Дубова, когда рассказывала о его страхе, заключила о нем потому, что она сама испугалась, и в этом состоянии испуга здорового человека при виде смерти не могла допустить, чтобы сам умирающий не боялся смерти неизмеримо больше. И его бледность и блуждающий взгляд, которые происходили от слабости и потери крови, она, как и другие, приняла за выражение страха. Но это не было им, как не был им и тот вопрос «уже?», который Семенов задал доктору.

Семенов всегда и особенно с тех пор, как узнал, что у него чахотка, боялся смерти. В первое время, когда он узнал, состояние его было ужасно мучительно и было, вероятно, похоже на состояние человека, без надежды на помилование приговоренного к смертной казни.

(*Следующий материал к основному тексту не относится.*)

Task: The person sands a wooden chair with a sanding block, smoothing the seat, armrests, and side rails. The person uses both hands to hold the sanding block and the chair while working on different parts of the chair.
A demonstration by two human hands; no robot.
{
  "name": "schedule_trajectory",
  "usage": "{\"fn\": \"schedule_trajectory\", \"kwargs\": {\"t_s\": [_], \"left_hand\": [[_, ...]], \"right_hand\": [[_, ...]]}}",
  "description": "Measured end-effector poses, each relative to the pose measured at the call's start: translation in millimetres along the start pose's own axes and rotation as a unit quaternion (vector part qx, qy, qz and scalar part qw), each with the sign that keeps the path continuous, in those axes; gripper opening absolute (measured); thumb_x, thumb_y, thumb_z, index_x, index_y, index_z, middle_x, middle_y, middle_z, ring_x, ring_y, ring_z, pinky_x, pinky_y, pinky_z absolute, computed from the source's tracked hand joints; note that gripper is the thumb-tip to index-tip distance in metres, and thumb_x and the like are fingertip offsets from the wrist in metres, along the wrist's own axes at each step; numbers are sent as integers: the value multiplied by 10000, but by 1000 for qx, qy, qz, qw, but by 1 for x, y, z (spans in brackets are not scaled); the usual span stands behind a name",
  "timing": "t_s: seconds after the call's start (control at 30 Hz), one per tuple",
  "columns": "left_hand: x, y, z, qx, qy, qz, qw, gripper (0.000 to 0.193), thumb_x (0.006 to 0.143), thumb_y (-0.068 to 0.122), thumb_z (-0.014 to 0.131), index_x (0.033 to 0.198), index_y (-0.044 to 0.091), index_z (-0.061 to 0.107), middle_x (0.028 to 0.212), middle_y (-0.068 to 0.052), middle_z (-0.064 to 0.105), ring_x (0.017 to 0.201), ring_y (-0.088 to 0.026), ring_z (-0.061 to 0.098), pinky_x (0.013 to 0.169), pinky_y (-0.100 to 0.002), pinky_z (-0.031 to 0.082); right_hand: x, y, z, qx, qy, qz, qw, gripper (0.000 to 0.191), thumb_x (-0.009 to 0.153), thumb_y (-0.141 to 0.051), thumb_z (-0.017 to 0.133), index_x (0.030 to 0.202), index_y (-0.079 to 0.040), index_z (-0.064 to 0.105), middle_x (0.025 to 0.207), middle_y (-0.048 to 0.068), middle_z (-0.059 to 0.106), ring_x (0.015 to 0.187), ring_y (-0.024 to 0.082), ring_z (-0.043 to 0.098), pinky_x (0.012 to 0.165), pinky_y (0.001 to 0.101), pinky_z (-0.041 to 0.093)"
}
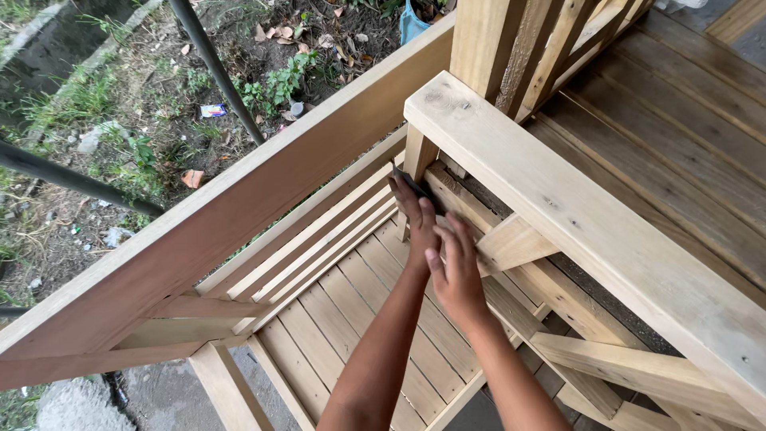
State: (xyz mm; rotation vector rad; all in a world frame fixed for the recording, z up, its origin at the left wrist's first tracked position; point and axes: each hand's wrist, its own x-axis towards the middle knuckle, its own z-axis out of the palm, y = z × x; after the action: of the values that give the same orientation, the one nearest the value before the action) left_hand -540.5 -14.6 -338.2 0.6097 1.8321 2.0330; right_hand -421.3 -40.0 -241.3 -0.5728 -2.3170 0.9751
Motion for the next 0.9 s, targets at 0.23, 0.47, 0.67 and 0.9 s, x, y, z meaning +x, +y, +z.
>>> {"fn": "schedule_trajectory", "kwargs": {"t_s": [0.23, 0.47, 0.67, 0.9], "left_hand": [[-3, 44, 11, 105, 108, -102, 983, 1107, 785, 511, 756, 1608, 88, 148, 1608, -227, 305, 1465, -400, 366, 1162, -448, 341], [32, 58, -18, 117, 30, -51, 991, 688, 1030, 299, 530, 1601, 5, 282, 1541, -279, 489, 1423, -398, 504, 1153, -444, 429], [-35, 76, -77, 162, 11, 42, 986, 715, 930, 33, 373, 1637, 50, 270, 1630, -254, 402, 1383, -499, 431, 1093, -520, 425], [34, 16, -77, 515, -16, 502, 695, 549, 1017, 192, 545, 1564, 178, 495, 1627, -69, 413, 1521, -290, 373, 1281, -584, 84]], "right_hand": [[-8, 61, 9, 136, -61, 157, 976, 751, 1038, -474, 460, 1580, 4, 254, 1658, 214, 307, 1556, 341, 284, 1238, 439, 251], [-17, 82, 28, 210, -38, 227, 950, 767, 1050, -450, 450, 1617, -34, 144, 1710, 198, 176, 1588, 318, 176, 1257, 411, 189], [-5, 85, 36, 234, -61, 354, 903, 879, 989, -447, 504, 1631, -117, 3, 1713, 139, 32, 1583, 276, 74, 1245, 395, 141], [-8, 108, 53, 334, -19, 300, 893, 829, 995, -292, 508, 1632, -91, 16, 1742, 140, 4, 1608, 276, 35, 1254, 410, 108]]}}
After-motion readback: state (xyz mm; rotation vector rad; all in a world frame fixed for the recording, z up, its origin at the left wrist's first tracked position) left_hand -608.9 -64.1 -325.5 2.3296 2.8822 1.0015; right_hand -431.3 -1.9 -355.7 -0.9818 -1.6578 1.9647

Ему почти показалось, что с этого мгновения мир больше не существует, что безвозвратно исчезло все то красивое, приятное и веселое, что Семенов находил в нем прежде, что все умирает и находится в состоянии мучительной агонии, которая вот-вот, каждую минуту и секунду, должна разрешиться чем-то невыносимо ужасным, зиявшим, как черная бездна.

Именно в виде огромной, круглой, совершенно черной бездны и представлялась Семенову смерть. И куда бы он ни шел, что бы он ни делал, эта круглая, черная дыра стояла перед ним, и в ее черной пустоте терялись и исчезали все звуки, краски и ощущения.

Это было ужасное состояние, но оно скоро стало ослабевать. Чем дальше шло время, и чем больше приближался Семенов к смерти, тем дальше, непонятнее и тусклее становилась она для него.

Все вокруг – все звуки, краски и ощущения – продолжали оставаться такими же, какими их всегда знал Семенов.

Так же светило солнце и так же делали свои дела люди, и так же приходилось и важное и пустое делать самому Семенову. По-прежнему он вставал и старательно умывался утром, обедал в полдень, находил приятным вкусное и неприятным невкусное, по-прежнему был рад солнцу и луне и сердился на затянувшийся дождь и слякоть, по-прежнему играл по вечерам на бильярде с Новиковым и другими, по-прежнему читал книги и не мог не находить одни важными и интересными, другие же скучными и глупыми. Сначала ему странно, обидно и даже больно было, что все остается по-прежнему не только в природе и в окружающих людях, но и в нем самом. Он пробовал изменить этот порядок, заставить всех заинтересоваться им и его смертью, понять весь ужас его положения, понять, что все кончено. Но когда он рассказал об этом своим знакомым, то увидел, что рассказывать не следовало. Знакомые сначала удивились, потом не поверили, хотя и высказали сочувствие и недоверие к приговору врача, а потом постарались отогнать неприятное впечатление, настойчиво заговаривая о другом, и через минуту сам Семенов, не замечая того, уже вместе с ними говорил не о смерти, а о жизни. И все усилия его втянуть весь мир в то, что совершалось в нем самом, оказались совершенно бессильными.